What to produce: When you copy the data that follows, reproduce every word exactly and leave out the images.

Collected data:
== == ==
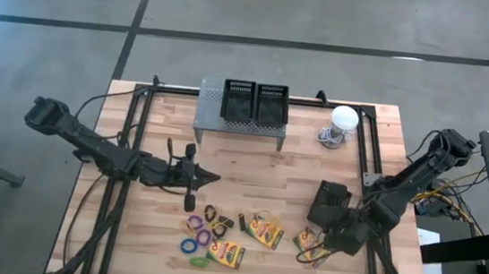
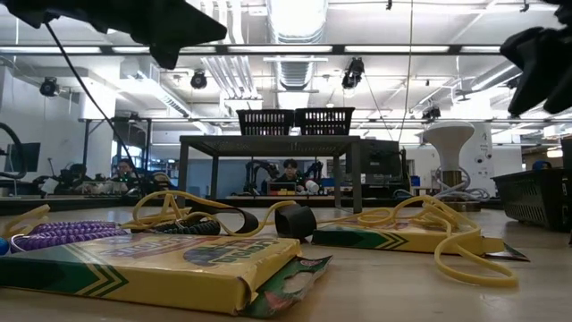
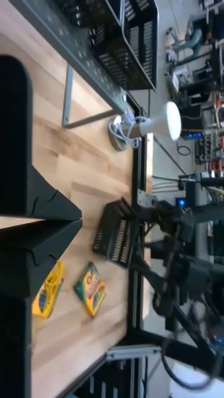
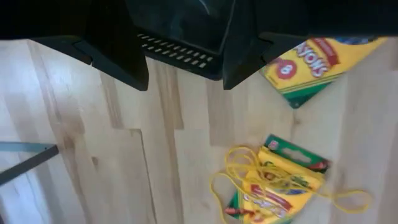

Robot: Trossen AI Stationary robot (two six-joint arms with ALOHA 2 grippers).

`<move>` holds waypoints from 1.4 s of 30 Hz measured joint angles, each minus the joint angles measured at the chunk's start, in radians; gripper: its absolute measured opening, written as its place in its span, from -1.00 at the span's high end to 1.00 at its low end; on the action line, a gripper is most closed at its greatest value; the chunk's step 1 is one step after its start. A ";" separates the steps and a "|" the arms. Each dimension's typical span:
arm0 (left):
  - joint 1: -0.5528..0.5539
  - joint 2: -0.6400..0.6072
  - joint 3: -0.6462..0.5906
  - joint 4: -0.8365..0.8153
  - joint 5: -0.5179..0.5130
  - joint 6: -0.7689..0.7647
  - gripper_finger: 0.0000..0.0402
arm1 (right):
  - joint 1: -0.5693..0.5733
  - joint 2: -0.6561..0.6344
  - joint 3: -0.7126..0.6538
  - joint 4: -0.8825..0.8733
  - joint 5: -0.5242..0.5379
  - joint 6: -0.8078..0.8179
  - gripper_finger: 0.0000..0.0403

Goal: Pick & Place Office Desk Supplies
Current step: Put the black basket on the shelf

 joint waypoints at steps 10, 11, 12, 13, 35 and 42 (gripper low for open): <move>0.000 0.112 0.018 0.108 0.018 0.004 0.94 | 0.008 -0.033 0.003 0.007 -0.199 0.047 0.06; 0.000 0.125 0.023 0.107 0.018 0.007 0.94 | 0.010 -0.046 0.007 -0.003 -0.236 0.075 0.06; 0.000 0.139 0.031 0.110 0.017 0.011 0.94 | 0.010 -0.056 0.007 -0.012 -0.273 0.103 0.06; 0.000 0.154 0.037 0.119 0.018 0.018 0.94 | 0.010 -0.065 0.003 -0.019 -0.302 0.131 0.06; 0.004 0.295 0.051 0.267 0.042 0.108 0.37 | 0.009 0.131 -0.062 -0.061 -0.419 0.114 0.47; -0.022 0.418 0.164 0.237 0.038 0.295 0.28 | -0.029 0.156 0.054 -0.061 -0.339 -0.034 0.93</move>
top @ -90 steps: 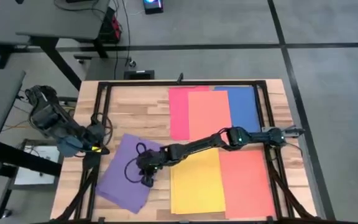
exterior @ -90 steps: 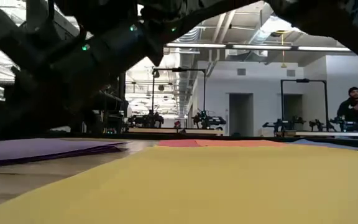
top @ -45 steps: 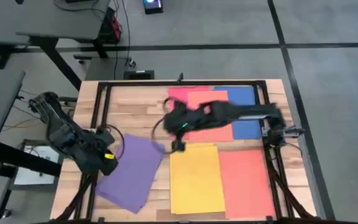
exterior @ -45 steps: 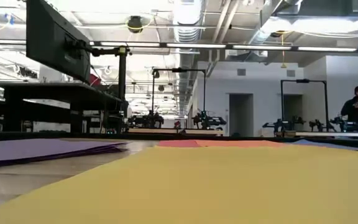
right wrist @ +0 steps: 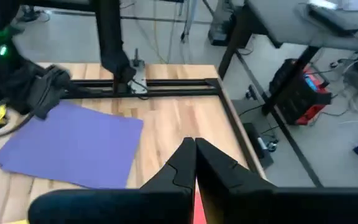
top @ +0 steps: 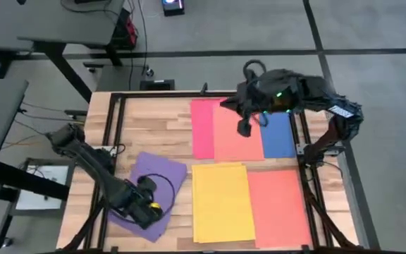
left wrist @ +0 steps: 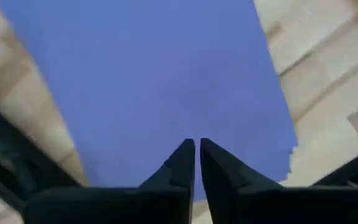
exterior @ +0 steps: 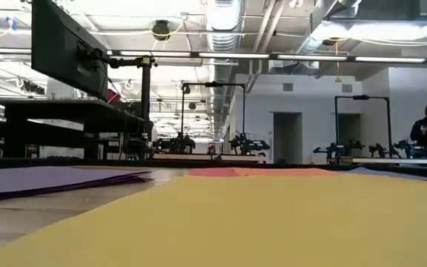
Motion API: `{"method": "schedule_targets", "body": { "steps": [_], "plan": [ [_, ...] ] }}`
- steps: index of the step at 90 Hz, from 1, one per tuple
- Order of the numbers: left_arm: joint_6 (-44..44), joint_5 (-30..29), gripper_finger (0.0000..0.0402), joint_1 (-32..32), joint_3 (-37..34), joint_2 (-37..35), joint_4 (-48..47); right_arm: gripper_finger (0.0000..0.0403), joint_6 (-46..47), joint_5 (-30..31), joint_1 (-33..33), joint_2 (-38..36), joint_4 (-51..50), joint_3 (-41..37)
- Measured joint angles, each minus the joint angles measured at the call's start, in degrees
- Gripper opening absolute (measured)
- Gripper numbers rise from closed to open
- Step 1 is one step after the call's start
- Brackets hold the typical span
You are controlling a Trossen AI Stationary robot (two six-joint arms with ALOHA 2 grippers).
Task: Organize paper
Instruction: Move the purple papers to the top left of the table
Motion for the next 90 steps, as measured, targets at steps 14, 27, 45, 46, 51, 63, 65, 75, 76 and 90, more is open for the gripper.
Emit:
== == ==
Answer space:
Robot: Trossen AI Stationary robot (two six-joint arms with ALOHA 2 grippers).

`<move>` holds waypoints from 1.4 s of 30 Hz measured joint angles, each minus the joint angles measured at the chunk's start, in radians; gripper: its absolute measured opening, written as its place in its span, from -1.00 at the span's high end to 1.00 at its low end; on the action line, a gripper is most closed at its greatest value; the chunk's step 1 is one step after its start. A ";" separates the steps and a "|" the arms. Each dimension's typical span:
arm0 (left):
  - joint 1: -0.5528..0.5539
  - joint 2: -0.6400..0.6072
  - joint 3: -0.6462..0.5906
  - joint 4: -0.8365..0.8153
  - joint 5: -0.5179..0.5130
  - joint 6: -0.7689..0.7647
  - gripper_finger: 0.0000..0.0402
arm1 (right):
  - joint 1: -0.5693..0.5733
  - joint 2: -0.6561..0.6344
  - joint 3: -0.7126..0.6538
  - joint 4: -0.8825..0.8733
  - joint 5: -0.5242..0.5379
  - joint 6: -0.8078..0.8179
  - gripper_finger: 0.0000..0.0403

Goal: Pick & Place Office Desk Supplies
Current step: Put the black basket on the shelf

 joint waypoints at steps 10, 11, 12, 13, 35 and 42 (gripper low for open): <move>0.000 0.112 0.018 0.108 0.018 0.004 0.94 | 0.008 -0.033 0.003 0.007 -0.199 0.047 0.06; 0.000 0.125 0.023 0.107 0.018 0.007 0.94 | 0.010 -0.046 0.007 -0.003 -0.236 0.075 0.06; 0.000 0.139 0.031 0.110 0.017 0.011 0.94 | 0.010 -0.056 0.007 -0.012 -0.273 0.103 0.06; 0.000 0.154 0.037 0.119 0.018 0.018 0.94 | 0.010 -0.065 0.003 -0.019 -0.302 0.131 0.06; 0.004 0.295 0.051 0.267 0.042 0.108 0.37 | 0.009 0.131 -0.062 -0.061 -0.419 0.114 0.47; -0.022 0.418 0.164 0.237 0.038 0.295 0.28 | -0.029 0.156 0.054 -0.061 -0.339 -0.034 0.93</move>
top @ -90 steps: 
exterior @ -90 steps: 
top @ -45 steps: 
exterior @ -45 steps: 
right wrist @ +0 steps: 
top @ +0 steps: 
left wrist @ +0 steps: 
exterior @ +0 steps: 
Motion API: `{"method": "schedule_targets", "body": { "steps": [_], "plan": [ [_, ...] ] }}`
- steps: index of the step at 90 Hz, from 1, one per tuple
- Order of the numbers: left_arm: joint_6 (-44..44), joint_5 (-30..29), gripper_finger (0.0000..0.0402), joint_1 (-32..32), joint_3 (-37..34), joint_2 (-37..35), joint_4 (-48..47); right_arm: gripper_finger (0.0000..0.0403), joint_6 (-46..47), joint_5 (-30..31), joint_1 (-33..33), joint_2 (-38..36), joint_4 (-51..50), joint_3 (-41..37)
- Measured joint angles, each minus the joint angles measured at the call's start, in degrees
- Gripper opening absolute (measured)
- Gripper numbers rise from closed to open
- Step 1 is one step after the call's start
- Brackets hold the typical span
You are controlling a Trossen AI Stationary robot (two six-joint arms with ALOHA 2 grippers).
Task: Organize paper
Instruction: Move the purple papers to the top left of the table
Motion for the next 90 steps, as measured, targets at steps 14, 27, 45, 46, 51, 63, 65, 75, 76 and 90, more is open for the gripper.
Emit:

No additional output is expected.